Content starts
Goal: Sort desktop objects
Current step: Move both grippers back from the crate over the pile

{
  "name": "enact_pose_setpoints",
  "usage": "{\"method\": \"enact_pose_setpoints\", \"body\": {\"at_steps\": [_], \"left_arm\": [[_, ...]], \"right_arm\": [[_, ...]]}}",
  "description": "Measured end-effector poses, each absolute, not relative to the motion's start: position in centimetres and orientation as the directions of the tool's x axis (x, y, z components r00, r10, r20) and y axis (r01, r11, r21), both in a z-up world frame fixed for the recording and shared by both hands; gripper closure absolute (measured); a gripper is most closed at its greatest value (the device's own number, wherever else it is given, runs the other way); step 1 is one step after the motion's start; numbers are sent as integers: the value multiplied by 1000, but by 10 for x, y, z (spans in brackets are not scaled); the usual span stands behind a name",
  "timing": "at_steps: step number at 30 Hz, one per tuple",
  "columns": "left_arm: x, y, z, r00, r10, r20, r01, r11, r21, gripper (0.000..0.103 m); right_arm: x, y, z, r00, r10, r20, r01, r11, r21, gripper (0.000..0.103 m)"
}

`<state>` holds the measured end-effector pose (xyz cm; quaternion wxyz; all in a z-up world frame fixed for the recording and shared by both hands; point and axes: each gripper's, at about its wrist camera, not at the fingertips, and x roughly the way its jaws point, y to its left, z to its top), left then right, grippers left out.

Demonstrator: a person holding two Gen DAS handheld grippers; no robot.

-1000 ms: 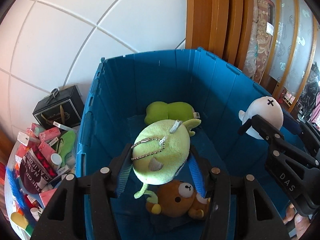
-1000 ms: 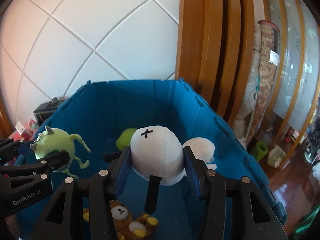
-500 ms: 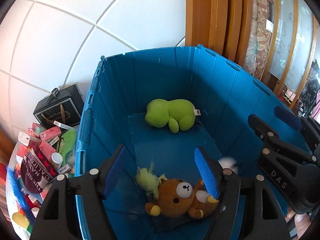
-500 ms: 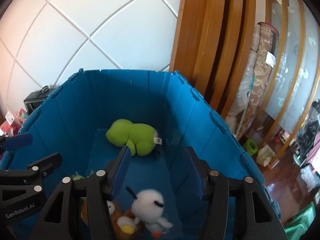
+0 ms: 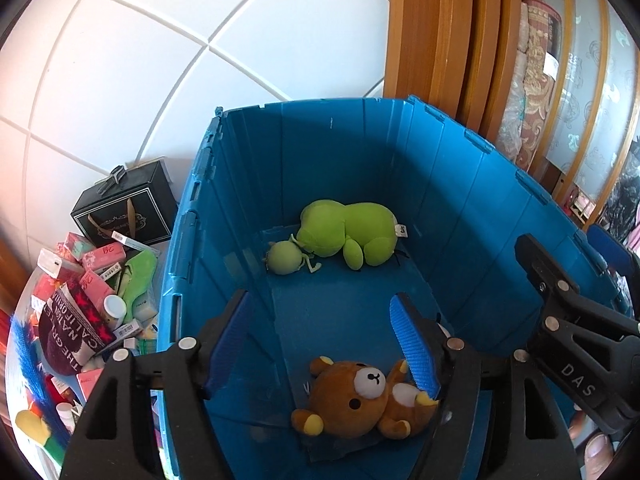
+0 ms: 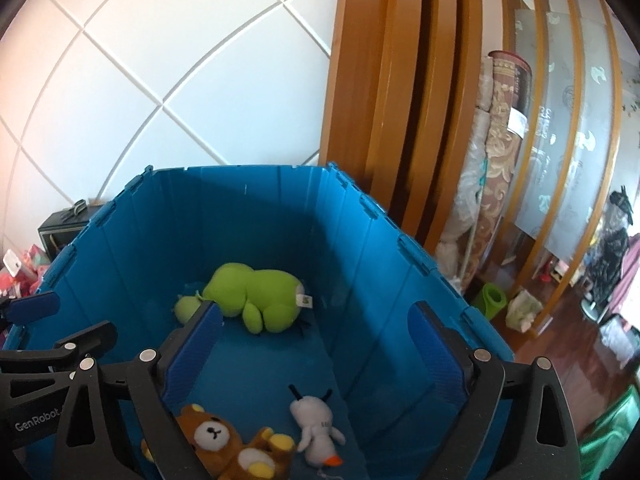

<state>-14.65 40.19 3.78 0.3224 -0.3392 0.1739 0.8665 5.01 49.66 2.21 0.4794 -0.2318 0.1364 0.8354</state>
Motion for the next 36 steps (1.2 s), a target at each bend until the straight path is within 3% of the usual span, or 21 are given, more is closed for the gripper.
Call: {"method": "enact_pose_setpoints", "body": {"at_steps": [10, 13, 19, 27, 33, 36], "left_arm": [[-118, 326, 74, -664, 533, -524, -637, -770, 24, 32], [-111, 290, 85, -725, 526, -445, -597, -802, 24, 20], [-119, 205, 87, -817, 445, -367, -488, -872, 30, 15], [-159, 78, 53, -861, 266, -433, -317, -947, 49, 15], [-185, -30, 11, -859, 74, -506, -136, -987, 86, 15], [-189, -68, -11, -834, 45, -550, -110, -990, 86, 15]], "right_arm": [[61, 491, 25, -431, 779, -454, -886, -462, 49, 0], [66, 483, 25, -460, 776, -431, -874, -481, 67, 0], [59, 443, 30, -468, 784, -408, -867, -496, 42, 0], [31, 346, 76, -657, 721, -219, -750, -656, 85, 0], [-28, 279, 86, -800, 577, -167, -595, -799, 88, 0], [-59, 246, 84, -852, 498, -159, -514, -853, 85, 0]]}}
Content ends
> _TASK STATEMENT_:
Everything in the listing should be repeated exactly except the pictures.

> _YOUR SOLUTION_:
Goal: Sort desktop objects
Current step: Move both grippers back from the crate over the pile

{
  "name": "enact_pose_setpoints",
  "usage": "{\"method\": \"enact_pose_setpoints\", \"body\": {\"at_steps\": [_], \"left_arm\": [[_, ...]], \"right_arm\": [[_, ...]]}}",
  "description": "Measured end-effector poses, each absolute, not relative to the motion's start: position in centimetres and orientation as the directions of the tool's x axis (x, y, z components r00, r10, r20) and y axis (r01, r11, r21), both in a z-up world frame fixed for the recording and shared by both hands; gripper closure absolute (measured); a gripper is most closed at its greatest value (the device's own number, wherever else it is given, runs the other way); step 1 is one step after the motion's start; numbers are sent as integers: the value multiplied by 1000, but by 10 for x, y, z (spans in brackets are not scaled); the usual span stands behind a name",
  "timing": "at_steps: step number at 30 Hz, one per tuple",
  "columns": "left_arm: x, y, z, r00, r10, r20, r01, r11, r21, gripper (0.000..0.103 m); right_arm: x, y, z, r00, r10, r20, r01, r11, r21, gripper (0.000..0.103 m)"
}

`<state>` holds the measured end-effector pose (xyz cm; quaternion wxyz; all in a z-up world frame fixed for the recording and shared by both hands; point and axes: each gripper's, at about its wrist camera, not at the fingertips, and x roughly the way its jaws point, y to its left, z to its top), left then right, grippers left out.

Demonstrator: a person holding two Gen DAS handheld grippers; no robot.

-1000 ms: 
-1000 ms: 
-500 ms: 
-500 ms: 
+0 ms: 
+0 ms: 

<state>-14.65 40.19 3.78 0.3224 -0.3392 0.1739 0.8665 5.01 49.66 2.21 0.4794 -0.2318 0.1364 0.8354</state>
Motion for the next 36 steps (1.2 s), a target at each bend until the straight path is within 3% of the usual span, or 21 are given, more is closed for the gripper.
Call: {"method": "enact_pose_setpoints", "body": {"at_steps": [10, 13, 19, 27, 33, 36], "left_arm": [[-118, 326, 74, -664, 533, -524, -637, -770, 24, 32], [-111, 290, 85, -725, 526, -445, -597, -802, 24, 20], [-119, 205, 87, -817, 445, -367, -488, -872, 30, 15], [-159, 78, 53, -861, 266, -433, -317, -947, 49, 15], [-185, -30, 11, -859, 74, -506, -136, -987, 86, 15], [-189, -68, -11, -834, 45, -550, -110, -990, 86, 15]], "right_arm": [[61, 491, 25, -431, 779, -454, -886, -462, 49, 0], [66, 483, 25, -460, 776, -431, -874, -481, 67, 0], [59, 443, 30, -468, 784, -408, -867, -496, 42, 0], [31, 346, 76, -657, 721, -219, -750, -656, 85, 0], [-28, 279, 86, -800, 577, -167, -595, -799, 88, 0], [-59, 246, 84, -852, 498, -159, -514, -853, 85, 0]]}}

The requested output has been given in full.